WHAT IS EXPECTED:
Find how many lines in the data below mention "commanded". Give the number only.

####################

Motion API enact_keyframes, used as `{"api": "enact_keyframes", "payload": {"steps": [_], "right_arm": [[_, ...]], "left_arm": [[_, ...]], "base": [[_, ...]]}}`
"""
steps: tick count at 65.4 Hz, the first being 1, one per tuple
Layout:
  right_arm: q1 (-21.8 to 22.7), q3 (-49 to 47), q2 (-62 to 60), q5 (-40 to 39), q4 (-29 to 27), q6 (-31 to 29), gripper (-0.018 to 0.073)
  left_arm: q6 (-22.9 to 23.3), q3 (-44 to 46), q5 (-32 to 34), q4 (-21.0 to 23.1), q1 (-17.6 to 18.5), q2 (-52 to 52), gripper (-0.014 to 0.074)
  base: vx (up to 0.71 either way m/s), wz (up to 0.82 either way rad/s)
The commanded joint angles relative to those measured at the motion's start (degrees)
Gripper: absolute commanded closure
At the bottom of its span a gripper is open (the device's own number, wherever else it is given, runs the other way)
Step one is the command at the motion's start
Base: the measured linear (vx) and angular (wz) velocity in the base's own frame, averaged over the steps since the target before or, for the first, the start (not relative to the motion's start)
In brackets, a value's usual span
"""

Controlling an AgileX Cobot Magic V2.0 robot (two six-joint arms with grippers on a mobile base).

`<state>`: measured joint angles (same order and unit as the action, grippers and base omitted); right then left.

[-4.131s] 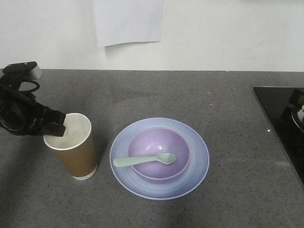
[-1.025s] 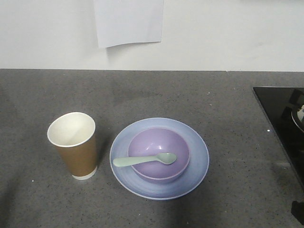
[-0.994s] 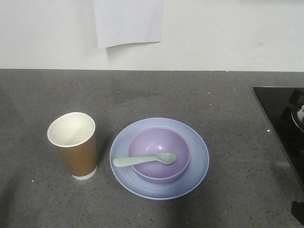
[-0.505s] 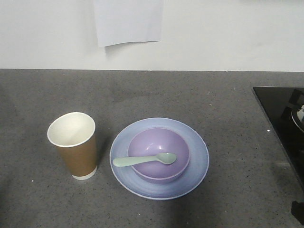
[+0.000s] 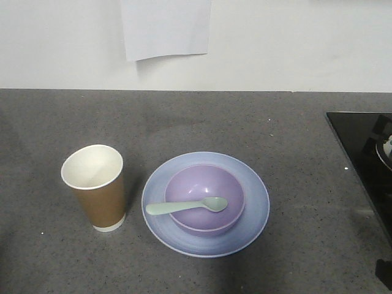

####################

TASK SOLUTION:
2